One of the weird things that happened in America between about 1980 and 2010 was the rise of the Star Professor. These people, concentrated in literary studies, could pack lecture halls and sell piles of books with their stunning insights into novels, writers, and the world. I never got it; some of them did interesting work, but I always thought they were just the flashiest practitioners of a rather shallow kind of analysis. But anyway they existed, drawing grants and graduate students to their programs and adding a bit of glamour to the profession.
Some of them had lots of affairs (notably with their graduate students), multiple marriages, and so on, which spawned a whole field of Star Professor Gossip. Now, it seems, this kind of gossip is dying out, presumably because there are no new Star Professors and the originals are too old for affairs. Katie Kadue in the Chronicle of Higher Education:
Let me let you in on a little secret. More than one person I know pursued an advanced degree in literary studies out of a love of gossip — whether because literature offered a chance to eavesdrop on the lives of others and to bask in the glow of fictional celebrities, or because an interpretive community of gossips is not so different from an interpretive community of readers. Learning that a famous professor was once married to another famous professor (who was also once his graduate student) feels like an initiation into a secret history, a privileged story at once damning and celebratory of the main characters involved.
“The gossip asks another to imagine along, build a reality, make it true, if only for the duration of the communication,’’ the academic star Judith Butler asserts in a defense of the academic star José Esteban Muñoz’s famous love of gossip, quoted in an article by a third academic star, Lee Edelman, who in an endnote reminisces about reminiscing with Muñoz shortly before his death: “There was probably some gossip too.” Gossip, David Shumway argues in his 1997 PMLA article “The Star System in Literary Studies,” “has become as significant to academic stardom as it is to film stardom.” It’s in part our prurient interest in the private lives of academics that makes them, in a limited sense, public figures.
It is entirely typical of this kind of people, obsessed with discourse, that myriad papers were presented about them and their world and the gossip about their world; their goings on became another Text as suitable for analysis and comment as any other Text. A weird shadow of this kind of academic stardom was the counter-network of jilted lovers and ex-spouses who were sometimes able to bring down one of these stars:
At the same time, gossip has been key to some stars’ meteoric falls: The whisper network, or what the feminist media scholar Ned Schantz has called “an old girls’ network,” potentially has the power to take the “old boys” out.

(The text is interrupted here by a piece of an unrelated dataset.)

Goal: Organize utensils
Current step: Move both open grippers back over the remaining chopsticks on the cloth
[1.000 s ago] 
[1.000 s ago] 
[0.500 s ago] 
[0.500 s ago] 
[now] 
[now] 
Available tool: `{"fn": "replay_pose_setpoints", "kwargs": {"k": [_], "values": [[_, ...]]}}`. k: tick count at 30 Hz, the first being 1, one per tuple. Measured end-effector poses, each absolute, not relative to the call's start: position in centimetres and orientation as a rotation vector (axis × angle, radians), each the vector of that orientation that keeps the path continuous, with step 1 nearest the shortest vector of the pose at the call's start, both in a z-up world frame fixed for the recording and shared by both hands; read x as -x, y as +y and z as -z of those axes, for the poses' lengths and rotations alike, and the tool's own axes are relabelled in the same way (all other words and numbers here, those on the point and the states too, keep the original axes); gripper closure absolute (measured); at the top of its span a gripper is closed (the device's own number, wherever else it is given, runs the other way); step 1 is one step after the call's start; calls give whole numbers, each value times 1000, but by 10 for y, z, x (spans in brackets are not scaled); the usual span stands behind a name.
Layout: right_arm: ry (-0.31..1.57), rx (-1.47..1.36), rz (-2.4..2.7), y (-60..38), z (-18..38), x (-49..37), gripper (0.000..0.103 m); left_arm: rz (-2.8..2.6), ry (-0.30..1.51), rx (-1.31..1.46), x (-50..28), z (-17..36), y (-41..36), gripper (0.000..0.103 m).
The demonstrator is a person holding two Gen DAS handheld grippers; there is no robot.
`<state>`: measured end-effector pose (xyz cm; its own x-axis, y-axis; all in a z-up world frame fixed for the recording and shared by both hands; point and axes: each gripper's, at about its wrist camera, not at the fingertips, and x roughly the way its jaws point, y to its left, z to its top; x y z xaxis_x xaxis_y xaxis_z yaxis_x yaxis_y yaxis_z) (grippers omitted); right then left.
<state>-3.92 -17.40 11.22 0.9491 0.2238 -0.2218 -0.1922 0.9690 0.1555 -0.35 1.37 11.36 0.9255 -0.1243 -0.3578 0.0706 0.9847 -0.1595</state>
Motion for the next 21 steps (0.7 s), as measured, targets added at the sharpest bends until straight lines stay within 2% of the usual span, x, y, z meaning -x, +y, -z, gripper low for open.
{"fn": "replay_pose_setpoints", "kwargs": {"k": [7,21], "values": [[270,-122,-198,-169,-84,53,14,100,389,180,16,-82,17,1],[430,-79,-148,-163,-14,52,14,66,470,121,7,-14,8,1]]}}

Kadue's article is annoying but ultimately kind of sad. It offers us a bunch of people who want desperately to be in the hot intellectual center of the universe, to be the coolest scholars, the academic insiders, to be in the room where it happens. But what is the 'it'? What is happening? Very little, so far as I can tell. We are witnessing the slow deflation of a discourse about discourse, in which new ways of talking about books somehow felt vital and real, in which commentary on analysis of writing about life seemed to matter. But it never did. I well remember when, after years of wondering what this was all about, it finally hit me: it was about boredom and fear of insignificance. Literary scholars have always suffered from a constant, nagging sense that what they do is pointless, so they celebrate anything that makes their work feel relevant. They also suffer from a nagging fear that they are boring dweebs, so they celebrate anything that makes them seem interesting, especially sexually interesting. Hence, the gossip.
It might have gone on much longer, but the collapse of student numbers in English departments has savaged the hiring of new professors. This has broken the pipeline by which star professors used their status to place their students in jobs. Without that job-making power, it turns out, nothing they do matters very much. It's a case for Marxist analysis: as the economic substructure crumbles, the cultural superstructure inevitably collapses into the ruins of its foundation.
There is nothing new here. For a few thousand years the cutting edge of human thought was astronomy, using higher math developed specifically to track the stars, all lavishly funded because kings and emperors were obsessed with astrology. For centuries the brightest minds on Europe spent themselves wrestling with thorny problems in Christian theology or Judaic law, devoting decades to problems that outsiders could only roll their eyes at. A century ago many geniuses were taken up with abstruse debates in Marxist theory. String theory, some physicists think, is just the most recent version.
Smart people love building intellectual castles out of words, notions, and arguments. These thought palaces can become fantastically large and complex, whole cities of logic, giant trees of classification. For a time, which may be a long time, these castles give meaning to intellectual lives and make stars out of those who best perform the verbal or mathematical gymnastics required. They fall apart when people decide that they just don't matter.